This March, a child with severe combined immune deficiency (SCID) became the second commercial gene therapy patient ever. The patient started receiving a drug called Strimvelis from GlaxoSmithKline — a drug that appears to be able to cure the rare, inherited immune disorder SCID. The drug was approved for use in commercial gene therapy in May of 2016, but delays beset the process. Most of the delays — according to MIT Technology Review‘s report of comments from the Strimvelis project leader — were the result of difficulties traversing national borders and arranging for reimbursement.
Gene therapies, which revise the genetic makeup of patients in an attempt to cure them, are far more complex and costly than traditional treatments.
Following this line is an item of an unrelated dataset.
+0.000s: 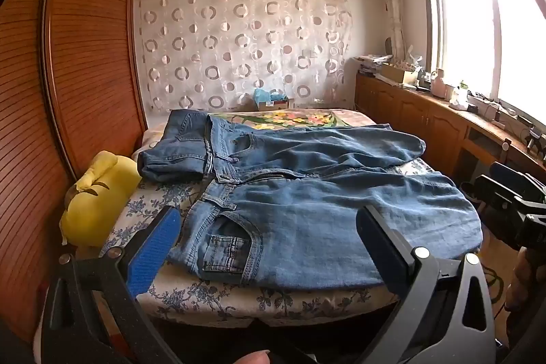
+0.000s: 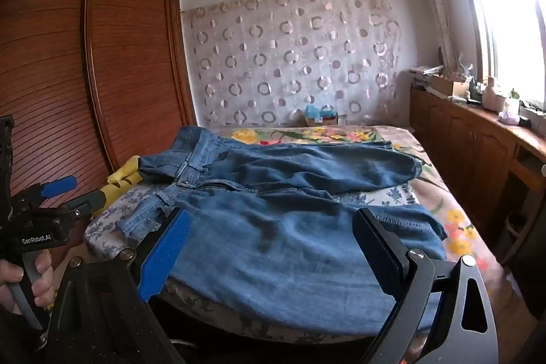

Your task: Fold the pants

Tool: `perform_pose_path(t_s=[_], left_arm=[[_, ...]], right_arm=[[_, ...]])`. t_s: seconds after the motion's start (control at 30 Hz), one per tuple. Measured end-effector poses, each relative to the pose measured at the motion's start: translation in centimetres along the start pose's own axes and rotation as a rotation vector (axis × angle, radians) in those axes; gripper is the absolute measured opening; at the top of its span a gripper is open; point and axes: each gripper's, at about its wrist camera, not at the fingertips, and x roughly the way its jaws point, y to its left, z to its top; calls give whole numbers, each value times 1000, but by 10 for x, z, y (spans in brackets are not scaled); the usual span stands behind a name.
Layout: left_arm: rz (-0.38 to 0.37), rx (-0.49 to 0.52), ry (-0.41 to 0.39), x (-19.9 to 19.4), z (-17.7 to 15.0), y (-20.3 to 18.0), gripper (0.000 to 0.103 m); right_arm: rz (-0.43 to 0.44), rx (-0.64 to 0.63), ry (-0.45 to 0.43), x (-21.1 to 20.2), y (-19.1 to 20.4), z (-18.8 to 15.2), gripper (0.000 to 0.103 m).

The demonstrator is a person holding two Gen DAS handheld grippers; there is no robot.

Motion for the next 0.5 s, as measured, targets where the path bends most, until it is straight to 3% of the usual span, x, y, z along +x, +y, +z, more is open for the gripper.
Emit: perform_pose_path(t_s=[0.5], left_arm=[[-2, -3, -2, 0, 0, 0, 103]], right_arm=[[3, 7, -9, -2, -2, 1, 96]])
This is in part because they target rare diseases which, by nature, affect few people. Strimvelis, for example, has a list price of 594,000 euros ($648,000) and very few people have SCID — the disease it treats. Somewhere between 40 to 100 are diagnosed with SCID each year in the U.S., and 15 in the EU. That being said, untreated children with the disease rarely live past the age of two.
The first gene therapy patient received the therapy called Glybera, which was subsequently pulled from the market after that single treatment for lack of demand and impracticality of commercialization. Panned as the world’s most expensive medicine, Glybera cost $1 million. For this reason, many have been watching to see how Strimvelis fares commercially at market, hoping for more success than Glybera enjoyed. They’re also waiting to see signs of failure which might be portents for other therapies.